In der ersten Projektphase werden die archäologischen und geografischen Informationen sowie die Messdaten aller Holzproben in eine SQL-Datenbank übertragen (SQL= Structured Query Language). Zurzeit sind den rund 1.600 Proben aus dem rheinischen Braunkohlenrevier etwa 26.000 Einzelinformationen zugeordnet. So z. B. Details der archäologischen Grabung, die Datierung, die Holzart, die geografischen Koordinaten und fast 2.000 Messreihen mit 115.792 gemessenen Ringabständen. Darüber hinaus wurden 570 Abbildungen der Holzproben digitalisiert (gescannt). Mit Hilfe der Datenbank wird es möglich aus den bisher undatierten Proben der vergangenen Jahrzehnte gezielt diejenigen herauszufiltern, die gute Voraussetzungen für eine dendrochronologische Datierung bieten. Dies wären z.B. Eichenhölzer mit mehr als 50 Jahrringen.

Es wird erwartet, dass etwa 30 % der bisher undatierten Hölzer im Rahmen der Revision datiert werden können. Dabei werden zwischenzeitlich sogenannte „schwimmende Chronologien“ ohne chronologische Fixpunkte entstehen, deren absolutchronologische Festlegung zur Verbesserung der regionalen Jahrringkalender beitragen wird. Mittelfristig kann dadurch die Datierungsquote archäologischer Hölzer aus den archäologischen Grabungen in der Kölner Bucht verbessert werden.
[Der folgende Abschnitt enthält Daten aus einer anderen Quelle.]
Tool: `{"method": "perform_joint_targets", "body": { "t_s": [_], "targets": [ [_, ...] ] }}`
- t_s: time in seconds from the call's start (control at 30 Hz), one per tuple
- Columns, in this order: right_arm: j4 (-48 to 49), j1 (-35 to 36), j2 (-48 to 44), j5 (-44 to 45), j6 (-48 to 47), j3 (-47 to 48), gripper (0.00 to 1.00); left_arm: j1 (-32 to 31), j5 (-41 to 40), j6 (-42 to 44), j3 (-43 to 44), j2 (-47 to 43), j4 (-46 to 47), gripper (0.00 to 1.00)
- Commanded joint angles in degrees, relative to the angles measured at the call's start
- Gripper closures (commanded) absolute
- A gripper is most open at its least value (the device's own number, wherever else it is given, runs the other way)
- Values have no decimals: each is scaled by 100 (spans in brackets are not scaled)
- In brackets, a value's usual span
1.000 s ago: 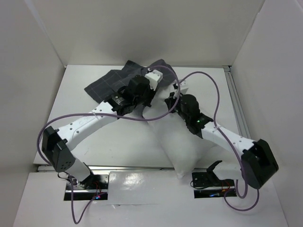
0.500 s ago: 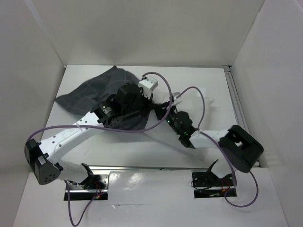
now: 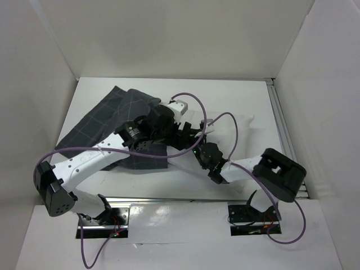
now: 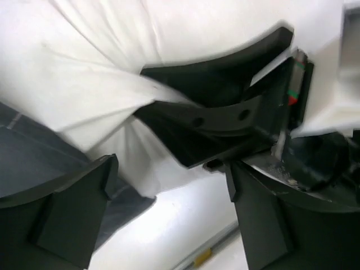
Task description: Put the pillow into the pillowcase
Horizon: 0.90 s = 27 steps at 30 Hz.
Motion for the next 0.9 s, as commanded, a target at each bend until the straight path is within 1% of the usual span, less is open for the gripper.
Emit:
{"method": "perform_joint_targets", "body": {
  "t_s": [0.0,0.03,0.07,0.1,0.13,0.17,0.2,0.23,0.27,0.3,0.33,0.37,0.4,0.43,0.47,0.5,0.53,0.57,0.6,0.67,0.7,0.77,0.8,0.83,0.87],
  "targets": [
    [-941,209,-943,53,241,128,45,-273,-212,-392,468,-92,34,2],
    [-1283,209,-1112,53,241,180,37,-273,-475,-392,556,-188,-81,2],
    [-1583,209,-1279,53,241,180,25,-273,-1052,-453,775,-250,-195,1],
    [-2134,209,-1420,53,189,250,21,-221,-1302,-453,907,-312,-310,1],
    [-2357,209,-1682,53,110,338,17,-64,-1504,-506,1030,-312,-424,1],
    [-2603,209,-1772,53,-99,486,8,51,-1767,-506,1275,-312,-582,1],
    [-3110,209,-1851,-26,-197,575,6,165,-1770,-506,1400,-112,-636,1],
    [-3324,209,-1974,-122,-303,654,5,462,-1770,-445,1531,20,-688,1],
    [-3509,209,-1975,-184,-539,742,1,622,-1770,-392,1689,178,-758,1],
    [-3693,209,-2062,-185,-628,899,1,780,-1674,-340,2022,362,-951,1],
    [-3886,209,-2167,-315,-794,953,0,1147,-1595,-339,2242,582,-1083,1],
    [-3975,209,-2168,-490,-1022,1006,0,1333,-1542,-339,2480,1054,-1232,2],
    [-4298,87,-2229,-936,-1512,1172,0,1640,-1489,-287,2978,1302,-1495,4],
    [-4589,16,-2230,-1201,-1717,1321,0,1773,-1393,-199,3226,1792,-1610,5],
    [-4809,-63,-2152,-1343,-1910,1488,0,1879,-1331,-94,3786,2040,-1751,6],
    [-4959,-151,-2099,-1345,-1912,1716,0,1976,-1331,37,4061,2269,-1926,6],
    [-5196,-395,-1985,-1423,-2043,1823,0,2116,-1331,135,4308,2472,-2250,6],
    [-5268,-519,-1923,-1493,-2044,1911,0,2118,-1522,196,4493,2656,-2340,6],
    [-5329,-817,-1870,-1781,-2157,2086,0,2196,-1898,354,4790,2954,-2411,5],
    [-5602,-1099,-1712,-2187,-2220,2271,0,2345,-2164,355,5143,3237,-2709,4],
    [-5655,-1344,-1711,-2589,-2272,2403,0,2398,-2166,355,5493,3447,-2780,4],
    [-5725,-1566,-1580,-2821,-2325,2457,0,2565,-2105,425,5663,3449,-2728,4],
    [-5725,-1680,-1579,-2934,-2325,2457,0,2627,-1947,513,5664,3449,-2563,4],
    [-5795,-1898,-1579,-2936,-2325,2509,0,2688,-1459,566,5559,3371,-2430,4],
    [-5796,-2014,-1527,-3014,-2325,2509,0,2793,-1167,653,5393,3100,-2229,4]
  ]
}}
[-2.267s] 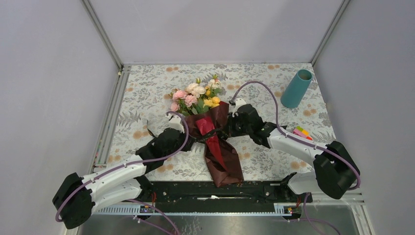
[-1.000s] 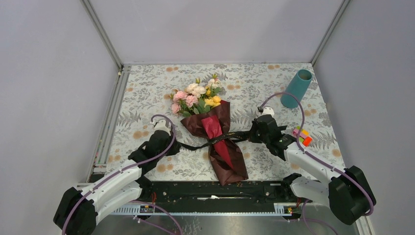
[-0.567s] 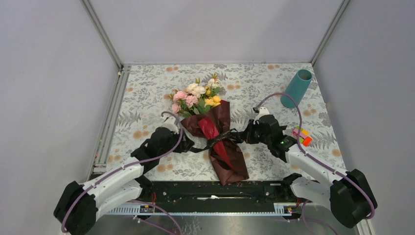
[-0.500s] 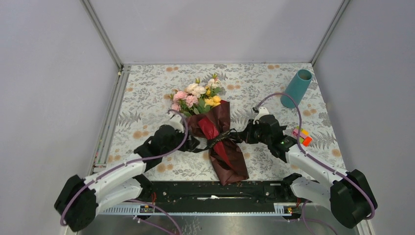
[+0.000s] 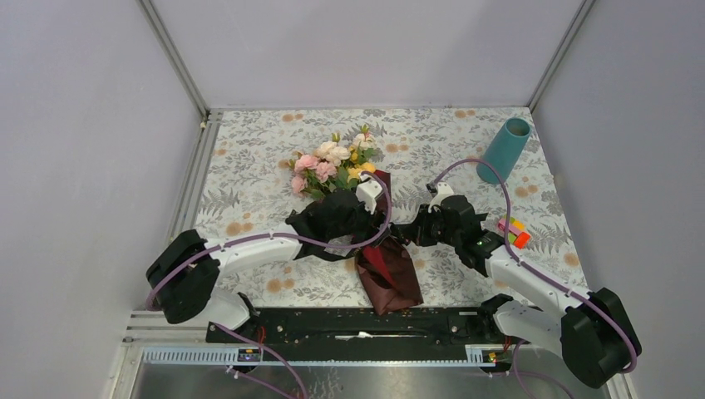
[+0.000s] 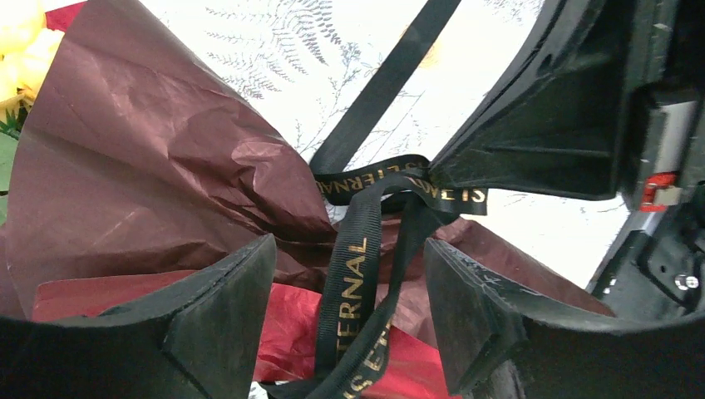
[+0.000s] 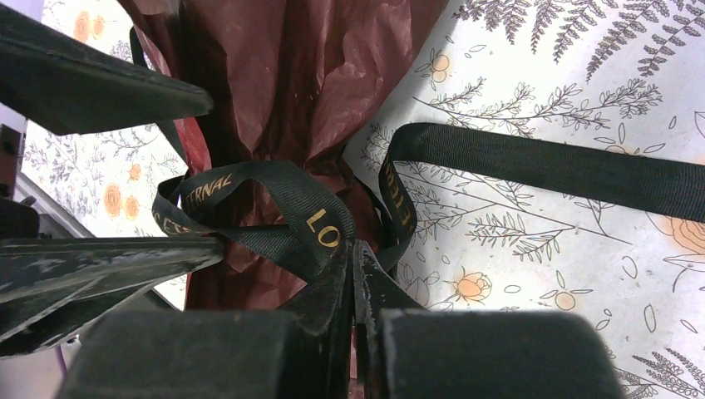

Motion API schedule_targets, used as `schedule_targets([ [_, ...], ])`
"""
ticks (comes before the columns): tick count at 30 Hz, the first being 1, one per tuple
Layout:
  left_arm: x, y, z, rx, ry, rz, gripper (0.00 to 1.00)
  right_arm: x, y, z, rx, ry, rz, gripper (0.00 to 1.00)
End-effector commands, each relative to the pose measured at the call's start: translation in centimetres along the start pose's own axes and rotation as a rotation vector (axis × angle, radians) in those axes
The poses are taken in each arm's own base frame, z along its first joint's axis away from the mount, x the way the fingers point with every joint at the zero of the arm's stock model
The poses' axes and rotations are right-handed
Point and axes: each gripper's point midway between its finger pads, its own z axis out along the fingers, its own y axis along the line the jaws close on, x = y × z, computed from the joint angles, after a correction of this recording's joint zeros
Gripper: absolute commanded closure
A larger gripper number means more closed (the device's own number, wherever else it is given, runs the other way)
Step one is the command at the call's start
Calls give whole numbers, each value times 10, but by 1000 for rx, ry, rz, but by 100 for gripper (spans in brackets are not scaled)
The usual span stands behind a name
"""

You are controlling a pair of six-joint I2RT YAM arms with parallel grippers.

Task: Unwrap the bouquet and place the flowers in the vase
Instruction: Untie the ribbon from the wrapping paper.

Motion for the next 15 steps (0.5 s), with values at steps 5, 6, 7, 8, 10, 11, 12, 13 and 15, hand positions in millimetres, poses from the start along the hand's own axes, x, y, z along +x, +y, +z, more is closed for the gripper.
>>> schedule_targets([
  [5, -10, -1, 10, -48, -27, 96, 27, -15, 9, -3, -29, -36, -40, 100],
  [6, -7, 0, 11, -59, -21, 101, 27, -15, 9, -3, -29, -35, -40, 100],
  [7, -5, 2, 11, -72, -16, 106, 27, -15, 9, -3, -28, -36, -41, 100],
  [8, -3, 2, 11, -83, -12, 111, 27, -15, 8, -3, -27, -34, -42, 100],
  [10, -2, 3, 10, -100, -8, 120, 28, -15, 7, -2, -22, -35, -41, 100],
  [11, -1, 3, 9, -101, -8, 124, 28, -15, 6, -2, -15, -35, -39, 100],
  [12, 0, 1, 8, -98, -9, 130, 28, -15, 4, -2, -1, -36, -35, 100],
  [13, 1, 0, 8, -96, -8, 134, 28, -15, 2, -3, 13, -36, -31, 100],
  [15, 3, 0, 7, -100, -5, 139, 29, -18, -1, -3, 36, -42, -28, 100],
])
So entsteht durch die Aufarbeitung von Altdaten ein Beitrag zur chronologisch differenzierten Erforschung der Besiedlungsgeschichte der Kölner Bucht.

Es ist geplant die Revision der Daten auf ganz Nordrhein-Westfalen auszudehnen.

 

Abb. 1. Zeitliche Verteilung der datierten Hölzer (n=533) aus dem rheinischen Braunkohlenrevier.